**WHAT IS NEEDED**. Copy the lines verbatim, beginning with the line that contains "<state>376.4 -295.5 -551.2" and continuing through the end of the data, and only those lines.

**GIVEN DATA**.
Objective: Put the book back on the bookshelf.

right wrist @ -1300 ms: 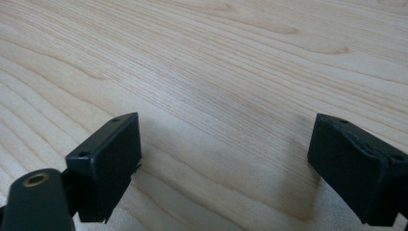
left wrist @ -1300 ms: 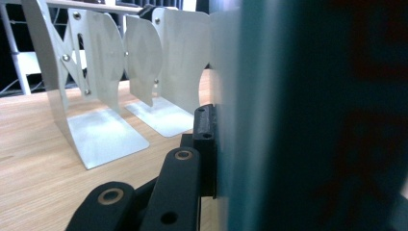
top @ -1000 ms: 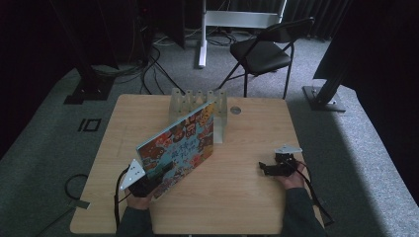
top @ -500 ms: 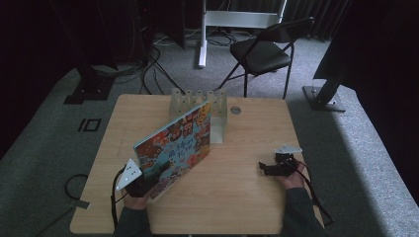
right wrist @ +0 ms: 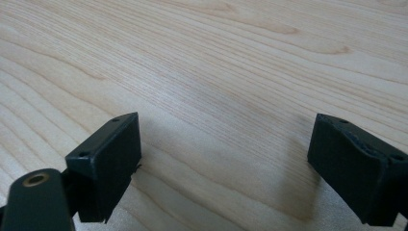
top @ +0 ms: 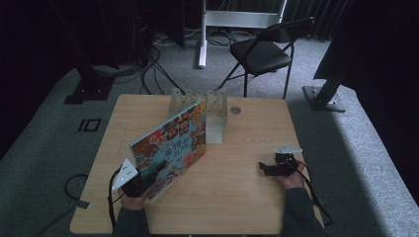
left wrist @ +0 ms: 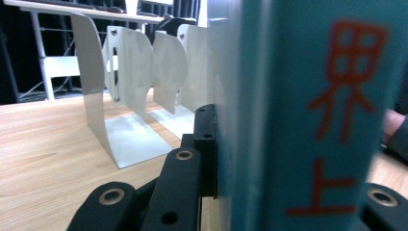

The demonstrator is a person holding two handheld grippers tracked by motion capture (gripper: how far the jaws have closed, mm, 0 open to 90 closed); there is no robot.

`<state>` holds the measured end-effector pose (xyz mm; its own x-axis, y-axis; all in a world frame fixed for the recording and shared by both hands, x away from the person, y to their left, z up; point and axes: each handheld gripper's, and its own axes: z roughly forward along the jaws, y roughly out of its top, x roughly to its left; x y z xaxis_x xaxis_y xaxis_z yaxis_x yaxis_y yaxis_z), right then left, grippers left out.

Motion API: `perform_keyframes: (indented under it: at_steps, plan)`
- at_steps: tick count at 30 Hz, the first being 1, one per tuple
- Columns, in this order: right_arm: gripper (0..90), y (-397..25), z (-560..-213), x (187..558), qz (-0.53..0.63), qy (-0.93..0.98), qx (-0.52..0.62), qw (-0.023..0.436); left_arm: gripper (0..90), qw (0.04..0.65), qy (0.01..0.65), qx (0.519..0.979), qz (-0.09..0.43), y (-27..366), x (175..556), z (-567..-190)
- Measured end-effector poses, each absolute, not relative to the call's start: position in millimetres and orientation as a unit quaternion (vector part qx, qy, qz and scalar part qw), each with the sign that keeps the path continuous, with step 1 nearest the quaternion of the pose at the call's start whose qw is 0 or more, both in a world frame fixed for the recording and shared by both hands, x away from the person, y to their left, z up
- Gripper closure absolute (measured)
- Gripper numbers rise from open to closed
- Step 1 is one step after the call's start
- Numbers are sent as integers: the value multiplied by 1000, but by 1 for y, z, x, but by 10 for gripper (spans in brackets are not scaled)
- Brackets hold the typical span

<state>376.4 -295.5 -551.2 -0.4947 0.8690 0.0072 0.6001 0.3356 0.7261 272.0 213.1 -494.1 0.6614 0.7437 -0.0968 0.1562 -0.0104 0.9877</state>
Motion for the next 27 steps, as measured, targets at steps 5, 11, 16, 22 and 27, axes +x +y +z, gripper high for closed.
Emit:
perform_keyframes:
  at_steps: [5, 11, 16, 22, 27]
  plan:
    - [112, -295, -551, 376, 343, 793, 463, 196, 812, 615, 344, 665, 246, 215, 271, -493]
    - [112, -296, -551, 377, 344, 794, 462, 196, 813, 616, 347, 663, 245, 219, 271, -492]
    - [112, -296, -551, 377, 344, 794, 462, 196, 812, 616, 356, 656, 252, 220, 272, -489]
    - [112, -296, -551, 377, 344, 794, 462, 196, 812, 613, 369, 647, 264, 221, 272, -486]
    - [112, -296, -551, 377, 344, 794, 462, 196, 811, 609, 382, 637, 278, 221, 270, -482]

**RESULT OF THIS TASK**.
<state>376.4 -295.5 -551.2 -0.4947 0.8690 0.0072 0.6001 0.3356 0.7261 272.0 213.1 -494.1 0.6614 0.7437 -0.0968 0.1562 -0.0104 0.9877</state>
Motion for the next 27 steps, as measured, targets at steps 5, 11, 16, 22 and 27, axes +x +y +z, gripper high for closed.
Emit:
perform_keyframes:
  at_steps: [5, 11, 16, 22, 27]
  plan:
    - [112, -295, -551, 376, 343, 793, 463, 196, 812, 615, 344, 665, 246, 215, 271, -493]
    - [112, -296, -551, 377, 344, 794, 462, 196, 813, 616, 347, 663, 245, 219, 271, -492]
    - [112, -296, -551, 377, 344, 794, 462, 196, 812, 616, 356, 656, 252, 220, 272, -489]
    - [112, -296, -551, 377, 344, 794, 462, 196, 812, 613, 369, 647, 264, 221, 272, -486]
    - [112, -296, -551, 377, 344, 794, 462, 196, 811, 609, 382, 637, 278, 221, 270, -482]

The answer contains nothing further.